WHAT IS BEING ASKED
The result should be every line of the listing that holds the word "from".

PROVIDED MATERIAL
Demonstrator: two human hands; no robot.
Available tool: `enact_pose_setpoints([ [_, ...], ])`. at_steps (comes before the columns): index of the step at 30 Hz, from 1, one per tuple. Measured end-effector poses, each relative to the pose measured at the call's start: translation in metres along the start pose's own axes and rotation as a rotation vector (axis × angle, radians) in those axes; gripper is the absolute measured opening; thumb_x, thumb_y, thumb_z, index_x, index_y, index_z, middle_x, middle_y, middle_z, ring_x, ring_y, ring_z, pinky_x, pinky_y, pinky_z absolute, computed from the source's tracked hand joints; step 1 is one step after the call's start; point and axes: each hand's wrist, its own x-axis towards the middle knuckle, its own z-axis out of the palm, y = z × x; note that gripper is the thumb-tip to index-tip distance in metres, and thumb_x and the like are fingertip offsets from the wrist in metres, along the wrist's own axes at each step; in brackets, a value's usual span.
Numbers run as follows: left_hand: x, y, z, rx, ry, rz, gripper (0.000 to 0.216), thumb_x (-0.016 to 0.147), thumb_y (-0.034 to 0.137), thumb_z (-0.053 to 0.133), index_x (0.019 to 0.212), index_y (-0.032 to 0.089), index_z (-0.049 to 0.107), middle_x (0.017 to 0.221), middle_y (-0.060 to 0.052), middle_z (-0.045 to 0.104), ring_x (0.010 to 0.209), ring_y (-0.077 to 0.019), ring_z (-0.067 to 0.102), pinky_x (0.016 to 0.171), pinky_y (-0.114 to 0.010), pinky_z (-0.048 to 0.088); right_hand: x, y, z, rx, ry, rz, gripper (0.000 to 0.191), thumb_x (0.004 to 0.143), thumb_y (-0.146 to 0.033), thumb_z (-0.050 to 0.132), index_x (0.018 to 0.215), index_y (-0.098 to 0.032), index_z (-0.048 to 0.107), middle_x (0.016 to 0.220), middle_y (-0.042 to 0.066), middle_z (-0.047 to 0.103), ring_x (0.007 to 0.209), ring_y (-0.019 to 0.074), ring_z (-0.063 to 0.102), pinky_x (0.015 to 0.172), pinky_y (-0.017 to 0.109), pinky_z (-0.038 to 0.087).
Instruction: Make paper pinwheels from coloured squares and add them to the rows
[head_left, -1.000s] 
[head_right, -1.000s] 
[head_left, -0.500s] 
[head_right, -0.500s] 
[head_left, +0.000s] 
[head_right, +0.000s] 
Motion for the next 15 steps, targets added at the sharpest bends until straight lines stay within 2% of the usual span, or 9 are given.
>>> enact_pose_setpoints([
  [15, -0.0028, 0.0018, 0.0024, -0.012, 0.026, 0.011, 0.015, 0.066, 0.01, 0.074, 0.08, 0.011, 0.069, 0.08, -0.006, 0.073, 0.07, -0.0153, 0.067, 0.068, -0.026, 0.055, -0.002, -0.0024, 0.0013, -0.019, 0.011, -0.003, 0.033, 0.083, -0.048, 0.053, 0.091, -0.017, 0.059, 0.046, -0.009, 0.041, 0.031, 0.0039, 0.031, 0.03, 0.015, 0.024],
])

TASK ANSWER
Available tool: `enact_pose_setpoints([ [_, ...], ])`. at_steps (comes before the columns): index of the step at 30 Hz, from 1, one per tuple. Measured end-effector poses, each relative to the pose measured at the call's start: translation in metres along the start pose's own axes and rotation as a rotation vector (axis × angle, radians) in those axes; gripper is the absolute measured opening; thumb_x, thumb_y, thumb_z, index_x, index_y, index_z, middle_x, middle_y, middle_z, ring_x, ring_y, ring_z, pinky_x, pinky_y, pinky_z absolute, computed from the source's tracked hand joints; step 1 is one step after the call's start; point and axes: each hand's wrist, its own x-axis towards the middle knuckle, its own z-axis out of the palm, y = z × x; note that gripper is the thumb-tip to index-tip distance in metres, and thumb_x and the like are fingertip offsets from the wrist in metres, along the wrist's own axes at each step; in brackets, a value's usual span.
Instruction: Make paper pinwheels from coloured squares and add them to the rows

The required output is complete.